JVF: It’s one of several things. A homage to the Tijuana Bible comic books. A salute to the city on Mexico’s north-western border. A tribute to a friend that jumped the mortal coil, but inspired me mightily by being the most “true to thine own self,” pants down.
Joyzine: What’s a Tijuana Hercules gig like, I can imagine it being quite a transcendent experience?
JVF: We try to get into our heads and vibrate. Some people look like they’re high, with their eyes half-closed. They’re moanin’ and groanin’ and twistin’. Others are wide-eyed and look like they are on the warpath. Then there are others that feel very fertile afterwards and are ready to tell it on the mountain.
Joyzine: I see there’s a limited edition of the album with original artwork.
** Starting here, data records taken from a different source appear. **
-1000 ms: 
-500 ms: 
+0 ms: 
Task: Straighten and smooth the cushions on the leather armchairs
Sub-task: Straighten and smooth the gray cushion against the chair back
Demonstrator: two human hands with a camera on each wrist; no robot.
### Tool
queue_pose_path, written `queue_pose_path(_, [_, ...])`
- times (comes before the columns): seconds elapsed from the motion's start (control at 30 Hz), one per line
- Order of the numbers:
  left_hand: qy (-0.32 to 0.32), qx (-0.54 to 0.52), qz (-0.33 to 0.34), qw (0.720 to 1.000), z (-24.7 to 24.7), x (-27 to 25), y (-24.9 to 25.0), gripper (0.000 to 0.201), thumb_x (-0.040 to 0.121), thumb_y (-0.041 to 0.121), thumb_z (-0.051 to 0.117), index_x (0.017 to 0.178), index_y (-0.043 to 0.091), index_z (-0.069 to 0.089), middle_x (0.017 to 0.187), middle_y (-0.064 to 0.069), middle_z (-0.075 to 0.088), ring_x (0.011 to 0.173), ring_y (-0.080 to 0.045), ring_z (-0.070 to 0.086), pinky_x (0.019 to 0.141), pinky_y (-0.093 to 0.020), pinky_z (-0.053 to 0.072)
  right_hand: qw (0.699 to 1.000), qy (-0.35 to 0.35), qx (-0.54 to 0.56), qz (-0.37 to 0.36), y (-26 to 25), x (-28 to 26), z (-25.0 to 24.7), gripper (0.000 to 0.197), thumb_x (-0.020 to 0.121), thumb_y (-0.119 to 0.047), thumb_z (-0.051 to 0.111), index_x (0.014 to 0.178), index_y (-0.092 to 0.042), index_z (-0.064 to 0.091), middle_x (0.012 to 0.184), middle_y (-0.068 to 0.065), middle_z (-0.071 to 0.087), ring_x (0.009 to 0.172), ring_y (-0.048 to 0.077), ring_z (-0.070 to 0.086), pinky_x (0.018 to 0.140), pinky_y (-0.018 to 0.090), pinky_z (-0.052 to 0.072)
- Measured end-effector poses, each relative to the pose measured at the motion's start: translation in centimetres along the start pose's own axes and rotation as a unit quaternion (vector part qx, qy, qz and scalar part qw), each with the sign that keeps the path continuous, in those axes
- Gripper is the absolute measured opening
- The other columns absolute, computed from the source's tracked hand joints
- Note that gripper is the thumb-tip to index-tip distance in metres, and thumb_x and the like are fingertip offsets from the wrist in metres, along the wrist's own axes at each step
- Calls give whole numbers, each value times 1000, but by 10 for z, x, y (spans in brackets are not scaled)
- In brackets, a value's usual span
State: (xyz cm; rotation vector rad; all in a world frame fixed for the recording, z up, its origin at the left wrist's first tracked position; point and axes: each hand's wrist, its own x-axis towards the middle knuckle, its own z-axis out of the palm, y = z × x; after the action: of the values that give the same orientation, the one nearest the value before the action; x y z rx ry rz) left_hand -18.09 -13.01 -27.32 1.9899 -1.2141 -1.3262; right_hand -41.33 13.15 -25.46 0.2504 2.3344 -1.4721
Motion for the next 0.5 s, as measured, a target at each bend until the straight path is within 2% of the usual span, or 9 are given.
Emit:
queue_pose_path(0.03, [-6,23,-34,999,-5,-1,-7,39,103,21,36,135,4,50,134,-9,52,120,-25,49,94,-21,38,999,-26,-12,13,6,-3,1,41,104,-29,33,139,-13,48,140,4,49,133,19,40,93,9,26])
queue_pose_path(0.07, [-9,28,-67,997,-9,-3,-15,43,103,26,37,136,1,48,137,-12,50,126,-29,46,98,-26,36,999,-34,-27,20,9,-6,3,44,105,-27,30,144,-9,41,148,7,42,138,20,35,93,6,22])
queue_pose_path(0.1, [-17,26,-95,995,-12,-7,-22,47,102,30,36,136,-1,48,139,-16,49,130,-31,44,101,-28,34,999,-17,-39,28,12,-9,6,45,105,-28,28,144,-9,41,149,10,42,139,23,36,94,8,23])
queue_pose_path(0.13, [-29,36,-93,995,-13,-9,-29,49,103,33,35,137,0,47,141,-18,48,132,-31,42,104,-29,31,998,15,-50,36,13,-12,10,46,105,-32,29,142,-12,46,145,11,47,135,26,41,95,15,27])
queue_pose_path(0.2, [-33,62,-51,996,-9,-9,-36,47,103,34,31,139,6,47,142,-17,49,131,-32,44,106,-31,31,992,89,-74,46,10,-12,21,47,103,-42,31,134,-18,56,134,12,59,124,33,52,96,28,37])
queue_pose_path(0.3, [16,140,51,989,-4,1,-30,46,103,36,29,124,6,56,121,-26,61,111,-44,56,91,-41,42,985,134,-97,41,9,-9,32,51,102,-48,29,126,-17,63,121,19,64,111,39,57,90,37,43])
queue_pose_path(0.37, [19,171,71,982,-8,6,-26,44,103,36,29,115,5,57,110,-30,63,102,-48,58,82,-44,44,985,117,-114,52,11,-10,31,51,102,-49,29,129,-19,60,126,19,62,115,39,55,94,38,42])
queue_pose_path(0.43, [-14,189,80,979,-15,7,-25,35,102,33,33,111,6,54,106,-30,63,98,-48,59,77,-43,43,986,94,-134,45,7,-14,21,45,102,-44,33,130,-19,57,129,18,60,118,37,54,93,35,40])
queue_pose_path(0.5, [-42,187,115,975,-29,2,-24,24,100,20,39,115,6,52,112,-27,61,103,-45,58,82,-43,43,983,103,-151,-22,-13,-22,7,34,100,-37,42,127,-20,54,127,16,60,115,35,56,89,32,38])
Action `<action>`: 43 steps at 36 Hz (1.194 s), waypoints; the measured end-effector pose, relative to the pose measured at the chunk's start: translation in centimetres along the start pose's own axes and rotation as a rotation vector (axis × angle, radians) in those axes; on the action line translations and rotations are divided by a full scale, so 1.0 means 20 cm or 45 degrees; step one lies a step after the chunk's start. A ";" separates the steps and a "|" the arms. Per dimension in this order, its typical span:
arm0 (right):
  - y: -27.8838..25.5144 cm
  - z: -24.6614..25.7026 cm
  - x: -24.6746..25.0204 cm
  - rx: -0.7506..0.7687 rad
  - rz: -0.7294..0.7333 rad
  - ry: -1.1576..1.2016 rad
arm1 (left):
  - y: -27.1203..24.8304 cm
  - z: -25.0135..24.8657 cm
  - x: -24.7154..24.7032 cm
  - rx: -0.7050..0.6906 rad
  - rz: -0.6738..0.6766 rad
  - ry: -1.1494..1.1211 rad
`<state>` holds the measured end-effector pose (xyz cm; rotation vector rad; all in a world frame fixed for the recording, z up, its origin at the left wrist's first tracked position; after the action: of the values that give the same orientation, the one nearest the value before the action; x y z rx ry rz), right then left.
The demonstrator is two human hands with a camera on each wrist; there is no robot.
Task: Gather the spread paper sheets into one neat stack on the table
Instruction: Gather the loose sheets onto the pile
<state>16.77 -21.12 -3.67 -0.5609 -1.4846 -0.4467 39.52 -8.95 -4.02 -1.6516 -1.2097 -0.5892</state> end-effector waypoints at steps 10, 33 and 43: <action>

Is there any difference in how your approach drawing versus making music (to me, your drawings look like they could come alive and start moving to TH’s music)?
JVF: I’m glad you saw it that way. I try to keep it all in the same circle for congruency’s sake.
Joyzine: What current bands you are listening to you and think the Joyzine readers should check out?
JVF: I’ve lost the concept of past, present, and future. It’s all the same from where I’m at. The dead are still with us. But to get back on track and answer the question; pre-COVID, I liked catching Jaimie Branch, Bitchin Bajas, or Bill MacKay. Since COVID, I have seen Bill play a solo show at a socially distanced gallery. Lately if I have something that requires concentration, I’ll listen to Psychic Graveyard on headphones. They pull it off in close quarters. When I’m the free-and-easy family type, I go to gutbucket blues and jazz; mournful classical music; or something from someplace where the diets are different from mine.
Joyzine: Any plans for coming to the UK to play post-COVID?
JVF: If there’s a will, there’s a way. I’d like to bring a troop of musicians over to have a levitating moment.